(Stored items)
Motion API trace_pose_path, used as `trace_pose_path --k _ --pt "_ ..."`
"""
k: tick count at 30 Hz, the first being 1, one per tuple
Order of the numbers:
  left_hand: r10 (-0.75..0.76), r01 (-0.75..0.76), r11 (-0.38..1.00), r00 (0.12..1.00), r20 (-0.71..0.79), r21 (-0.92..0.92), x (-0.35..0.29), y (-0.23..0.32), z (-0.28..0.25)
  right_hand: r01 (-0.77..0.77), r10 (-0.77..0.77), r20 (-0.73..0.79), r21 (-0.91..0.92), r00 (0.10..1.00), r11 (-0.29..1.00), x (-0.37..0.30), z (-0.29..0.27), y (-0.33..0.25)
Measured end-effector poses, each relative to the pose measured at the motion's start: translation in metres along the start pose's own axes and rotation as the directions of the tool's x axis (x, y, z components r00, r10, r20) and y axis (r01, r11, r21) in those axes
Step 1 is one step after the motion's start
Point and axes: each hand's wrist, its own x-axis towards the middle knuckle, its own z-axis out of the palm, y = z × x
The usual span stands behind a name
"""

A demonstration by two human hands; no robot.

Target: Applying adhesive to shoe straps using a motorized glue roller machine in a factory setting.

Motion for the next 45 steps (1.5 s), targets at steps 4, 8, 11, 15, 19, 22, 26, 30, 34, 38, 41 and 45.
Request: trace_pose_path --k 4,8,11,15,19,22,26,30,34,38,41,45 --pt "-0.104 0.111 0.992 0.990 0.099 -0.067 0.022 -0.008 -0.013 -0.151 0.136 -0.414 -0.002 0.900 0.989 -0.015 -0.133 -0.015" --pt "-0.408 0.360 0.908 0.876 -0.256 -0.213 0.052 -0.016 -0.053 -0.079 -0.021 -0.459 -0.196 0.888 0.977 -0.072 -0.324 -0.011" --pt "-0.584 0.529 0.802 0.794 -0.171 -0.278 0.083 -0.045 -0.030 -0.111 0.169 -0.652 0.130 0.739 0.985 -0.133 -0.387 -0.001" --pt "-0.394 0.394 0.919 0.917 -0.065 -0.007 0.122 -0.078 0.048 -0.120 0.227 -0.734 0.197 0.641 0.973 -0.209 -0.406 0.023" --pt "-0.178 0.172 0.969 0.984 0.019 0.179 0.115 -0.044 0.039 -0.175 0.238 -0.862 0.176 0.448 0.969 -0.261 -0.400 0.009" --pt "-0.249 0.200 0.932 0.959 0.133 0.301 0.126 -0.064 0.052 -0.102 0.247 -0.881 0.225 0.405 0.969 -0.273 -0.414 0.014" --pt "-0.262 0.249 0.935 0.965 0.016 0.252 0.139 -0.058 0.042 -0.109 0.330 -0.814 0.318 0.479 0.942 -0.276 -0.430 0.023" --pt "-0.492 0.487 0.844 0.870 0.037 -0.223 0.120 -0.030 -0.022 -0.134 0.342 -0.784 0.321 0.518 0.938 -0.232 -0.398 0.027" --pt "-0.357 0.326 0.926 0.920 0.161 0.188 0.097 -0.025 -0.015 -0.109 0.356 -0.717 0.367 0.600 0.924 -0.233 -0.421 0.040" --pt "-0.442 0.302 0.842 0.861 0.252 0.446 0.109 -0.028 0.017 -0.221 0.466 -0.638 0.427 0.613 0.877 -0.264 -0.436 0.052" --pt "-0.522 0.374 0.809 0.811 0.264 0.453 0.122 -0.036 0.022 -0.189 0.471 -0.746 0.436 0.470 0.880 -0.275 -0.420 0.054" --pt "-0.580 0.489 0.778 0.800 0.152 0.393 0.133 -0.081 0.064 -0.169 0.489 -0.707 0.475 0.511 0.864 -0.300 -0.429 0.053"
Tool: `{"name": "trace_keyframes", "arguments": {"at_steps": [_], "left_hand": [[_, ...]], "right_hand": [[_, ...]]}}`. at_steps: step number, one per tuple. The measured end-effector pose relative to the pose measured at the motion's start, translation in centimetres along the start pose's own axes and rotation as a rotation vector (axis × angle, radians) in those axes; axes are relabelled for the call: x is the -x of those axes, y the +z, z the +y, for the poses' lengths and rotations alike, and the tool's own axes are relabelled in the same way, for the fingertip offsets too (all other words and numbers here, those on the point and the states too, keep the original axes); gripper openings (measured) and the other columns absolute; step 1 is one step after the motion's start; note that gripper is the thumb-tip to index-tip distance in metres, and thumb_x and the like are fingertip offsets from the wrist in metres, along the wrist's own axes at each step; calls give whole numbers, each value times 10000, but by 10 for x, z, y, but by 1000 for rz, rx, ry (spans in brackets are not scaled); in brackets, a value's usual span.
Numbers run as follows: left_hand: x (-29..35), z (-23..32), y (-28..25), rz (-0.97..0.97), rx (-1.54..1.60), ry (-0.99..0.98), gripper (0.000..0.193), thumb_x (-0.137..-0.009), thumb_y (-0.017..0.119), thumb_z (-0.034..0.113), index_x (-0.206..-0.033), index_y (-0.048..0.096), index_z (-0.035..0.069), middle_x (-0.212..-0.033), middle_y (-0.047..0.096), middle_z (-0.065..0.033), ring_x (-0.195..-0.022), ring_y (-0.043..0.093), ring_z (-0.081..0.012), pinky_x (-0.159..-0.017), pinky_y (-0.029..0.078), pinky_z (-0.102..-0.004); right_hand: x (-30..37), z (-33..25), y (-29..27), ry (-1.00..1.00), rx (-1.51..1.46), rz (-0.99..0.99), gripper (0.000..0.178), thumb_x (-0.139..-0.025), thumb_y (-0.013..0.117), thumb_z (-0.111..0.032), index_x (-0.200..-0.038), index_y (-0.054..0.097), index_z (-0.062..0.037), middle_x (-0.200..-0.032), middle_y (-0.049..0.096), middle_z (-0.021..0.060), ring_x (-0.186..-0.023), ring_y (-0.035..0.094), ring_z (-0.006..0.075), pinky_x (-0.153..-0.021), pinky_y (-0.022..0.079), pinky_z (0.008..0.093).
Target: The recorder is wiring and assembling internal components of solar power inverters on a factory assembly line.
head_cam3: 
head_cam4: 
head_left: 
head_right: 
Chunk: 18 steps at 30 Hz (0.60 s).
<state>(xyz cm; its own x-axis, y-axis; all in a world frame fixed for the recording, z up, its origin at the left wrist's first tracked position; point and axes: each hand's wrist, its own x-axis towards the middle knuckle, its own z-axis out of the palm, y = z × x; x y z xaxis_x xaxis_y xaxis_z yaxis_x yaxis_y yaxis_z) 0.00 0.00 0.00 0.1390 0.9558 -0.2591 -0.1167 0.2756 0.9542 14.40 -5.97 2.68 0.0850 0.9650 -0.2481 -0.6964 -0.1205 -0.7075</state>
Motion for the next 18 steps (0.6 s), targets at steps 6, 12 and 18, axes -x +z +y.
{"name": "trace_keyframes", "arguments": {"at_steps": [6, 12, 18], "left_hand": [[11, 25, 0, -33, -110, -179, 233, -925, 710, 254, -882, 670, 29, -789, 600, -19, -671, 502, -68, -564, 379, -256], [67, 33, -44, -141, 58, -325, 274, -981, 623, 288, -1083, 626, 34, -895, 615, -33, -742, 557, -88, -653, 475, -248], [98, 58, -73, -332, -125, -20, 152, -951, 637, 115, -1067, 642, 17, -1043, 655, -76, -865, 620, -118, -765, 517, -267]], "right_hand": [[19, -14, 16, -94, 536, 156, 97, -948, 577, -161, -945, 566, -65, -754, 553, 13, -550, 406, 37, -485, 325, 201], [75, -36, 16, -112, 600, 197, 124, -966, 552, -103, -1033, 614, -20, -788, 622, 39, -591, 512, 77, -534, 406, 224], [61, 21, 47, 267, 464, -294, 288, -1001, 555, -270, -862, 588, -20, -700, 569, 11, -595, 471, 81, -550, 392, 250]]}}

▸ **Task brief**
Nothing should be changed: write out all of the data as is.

▸ **Output of the task**
Motion API trace_pose_path, used as `trace_pose_path --k _ --pt "_ ..."`
"""
k: tick count at 30 Hz, the first being 1, one per tuple
Order of the numbers:
  left_hand: r10 (-0.75..0.76), r01 (-0.75..0.76), r11 (-0.38..1.00), r00 (0.12..1.00), r20 (-0.71..0.79), r21 (-0.92..0.92), x (-0.35..0.29), y (-0.23..0.32), z (-0.28..0.25)
  right_hand: r01 (-0.77..0.77), r10 (-0.77..0.77), r20 (-0.73..0.79), r21 (-0.91..0.92), r00 (0.10..1.00), r11 (-0.29..1.00), x (-0.37..0.30), z (-0.29..0.27), y (-0.33..0.25)
Measured end-effector poses, each relative to the pose measured at the motion's start: translation in metres along the start pose's own axes and rotation as the directions of the tool's x axis (x, y, z components r00, r10, r20) and y axis (r01, r11, r21) in those axes
Step 1 is one step after the motion's start
Point and axes: each hand's wrist, its own x-axis towards the middle knuckle, its own z-axis out of the palm, y = z × x
The usual span stands behind a name
"""

A demonstration by two human hands; no robot.

Target: Applying adhesive to shoe straps using a motorized glue roller machine in a factory setting.

Motion for the next 45 steps (1.5 s), targets at steps 4, 8, 11, 15, 19, 22, 26, 30, 34, 38, 41 and 45.
Request: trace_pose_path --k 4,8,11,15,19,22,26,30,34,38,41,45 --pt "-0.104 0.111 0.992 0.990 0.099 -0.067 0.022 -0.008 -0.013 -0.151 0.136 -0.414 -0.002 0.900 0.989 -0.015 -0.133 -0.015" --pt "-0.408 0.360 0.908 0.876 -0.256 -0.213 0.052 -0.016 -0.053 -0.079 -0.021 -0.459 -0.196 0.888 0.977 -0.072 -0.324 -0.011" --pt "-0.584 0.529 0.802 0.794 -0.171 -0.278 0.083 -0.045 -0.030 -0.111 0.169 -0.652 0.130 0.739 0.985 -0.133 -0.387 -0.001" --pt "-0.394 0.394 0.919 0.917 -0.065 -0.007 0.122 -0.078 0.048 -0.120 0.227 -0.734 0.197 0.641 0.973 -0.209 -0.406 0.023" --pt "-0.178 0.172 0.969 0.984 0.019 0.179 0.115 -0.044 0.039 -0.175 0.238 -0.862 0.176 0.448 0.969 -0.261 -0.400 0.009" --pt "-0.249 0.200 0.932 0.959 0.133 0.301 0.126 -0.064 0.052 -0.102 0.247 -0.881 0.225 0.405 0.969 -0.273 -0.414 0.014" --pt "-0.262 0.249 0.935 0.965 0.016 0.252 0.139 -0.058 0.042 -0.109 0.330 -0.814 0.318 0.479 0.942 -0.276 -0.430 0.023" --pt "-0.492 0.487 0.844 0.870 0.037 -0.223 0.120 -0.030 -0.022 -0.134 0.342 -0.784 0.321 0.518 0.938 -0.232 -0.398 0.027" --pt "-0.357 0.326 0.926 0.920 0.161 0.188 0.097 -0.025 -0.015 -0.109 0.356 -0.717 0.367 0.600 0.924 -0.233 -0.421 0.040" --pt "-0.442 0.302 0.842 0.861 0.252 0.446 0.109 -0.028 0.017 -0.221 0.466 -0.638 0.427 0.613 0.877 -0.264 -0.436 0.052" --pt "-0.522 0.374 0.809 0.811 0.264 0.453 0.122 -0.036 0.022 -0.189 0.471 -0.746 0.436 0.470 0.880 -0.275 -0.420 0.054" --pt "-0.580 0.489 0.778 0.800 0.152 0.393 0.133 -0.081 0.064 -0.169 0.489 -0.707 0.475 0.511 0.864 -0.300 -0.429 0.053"
Tool: `{"name": "trace_keyframes", "arguments": {"at_steps": [_], "left_hand": [[_, ...]], "right_hand": [[_, ...]]}}`. at_steps: step number, one per tuple. The measured end-effector pose relative to the pose measured at the motion's start, translation in centimetres along the start pose's own axes and rotation as a rotation vector (axis × angle, radians) in those axes; axes are relabelled for the call: x is the -x of those axes, y the +z, z the +y, for the poses' lengths and rotations alike, and the tool's own axes are relabelled in the same way, for the fingertip offsets too (all other words and numbers here, those on the point and the states too, keep the original axes); gripper openings (measured) and the other columns absolute; step 1 is one step after the motion's start; note that gripper is the thumb-tip to index-tip distance in metres, and thumb_x and the like are fingertip offsets from the wrist in metres, along the wrist's own axes at each step; calls give whole numbers, each value times 10000, but by 10 for x, z, y, but by 1000 for rz, rx, ry (spans in brackets are not scaled); in brackets, a value's usual span.
Numbers run as follows: left_hand: x (-29..35), z (-23..32), y (-28..25), rz (-0.97..0.97), rx (-1.54..1.60), ry (-0.99..0.98), gripper (0.000..0.193), thumb_x (-0.137..-0.009), thumb_y (-0.017..0.119), thumb_z (-0.034..0.113), index_x (-0.206..-0.033), index_y (-0.048..0.096), index_z (-0.035..0.069), middle_x (-0.212..-0.033), middle_y (-0.047..0.096), middle_z (-0.065..0.033), ring_x (-0.195..-0.022), ring_y (-0.043..0.093), ring_z (-0.081..0.012), pinky_x (-0.159..-0.017), pinky_y (-0.029..0.078), pinky_z (-0.102..-0.004); right_hand: x (-30..37), z (-33..25), y (-29..27), ry (-1.00..1.00), rx (-1.51..1.46), rz (-0.99..0.99), gripper (0.000..0.178), thumb_x (-0.139..-0.025), thumb_y (-0.013..0.117), thumb_z (-0.111..0.032), index_x (-0.200..-0.038), index_y (-0.054..0.097), index_z (-0.062..0.037), middle_x (-0.200..-0.032), middle_y (-0.049..0.096), middle_z (-0.021..0.060), ring_x (-0.186..-0.023), ring_y (-0.035..0.094), ring_z (-0.006..0.075), pinky_x (-0.153..-0.021), pinky_y (-0.022..0.079), pinky_z (0.008..0.093).
Target: The recorder is wiring and assembling internal components of solar power inverters on a factory assembly line.
head_cam3: 
head_cam4: 
head_left: 
head_right: 
Chunk: 18 steps at 30 Hz (0.60 s).
<state>(xyz cm; its own x-axis, y-axis; all in a world frame fixed for the recording, z up, its origin at the left wrist's first tracked position; point and axes: each hand's wrist, its own x-axis towards the middle knuckle, its own z-axis out of the palm, y = z × x; x y z xaxis_x xaxis_y xaxis_z yaxis_x yaxis_y yaxis_z) 0.00 0.00 0.00 0.1390 0.9558 -0.2591 -0.1167 0.2756 0.9542 14.40 -5.97 2.68 0.0850 0.9650 -0.2481 -0.6964 -0.1205 -0.7075</state>
Motion for the next 18 steps (0.6 s), targets at steps 6, 12 and 18, axes -x +z +y.
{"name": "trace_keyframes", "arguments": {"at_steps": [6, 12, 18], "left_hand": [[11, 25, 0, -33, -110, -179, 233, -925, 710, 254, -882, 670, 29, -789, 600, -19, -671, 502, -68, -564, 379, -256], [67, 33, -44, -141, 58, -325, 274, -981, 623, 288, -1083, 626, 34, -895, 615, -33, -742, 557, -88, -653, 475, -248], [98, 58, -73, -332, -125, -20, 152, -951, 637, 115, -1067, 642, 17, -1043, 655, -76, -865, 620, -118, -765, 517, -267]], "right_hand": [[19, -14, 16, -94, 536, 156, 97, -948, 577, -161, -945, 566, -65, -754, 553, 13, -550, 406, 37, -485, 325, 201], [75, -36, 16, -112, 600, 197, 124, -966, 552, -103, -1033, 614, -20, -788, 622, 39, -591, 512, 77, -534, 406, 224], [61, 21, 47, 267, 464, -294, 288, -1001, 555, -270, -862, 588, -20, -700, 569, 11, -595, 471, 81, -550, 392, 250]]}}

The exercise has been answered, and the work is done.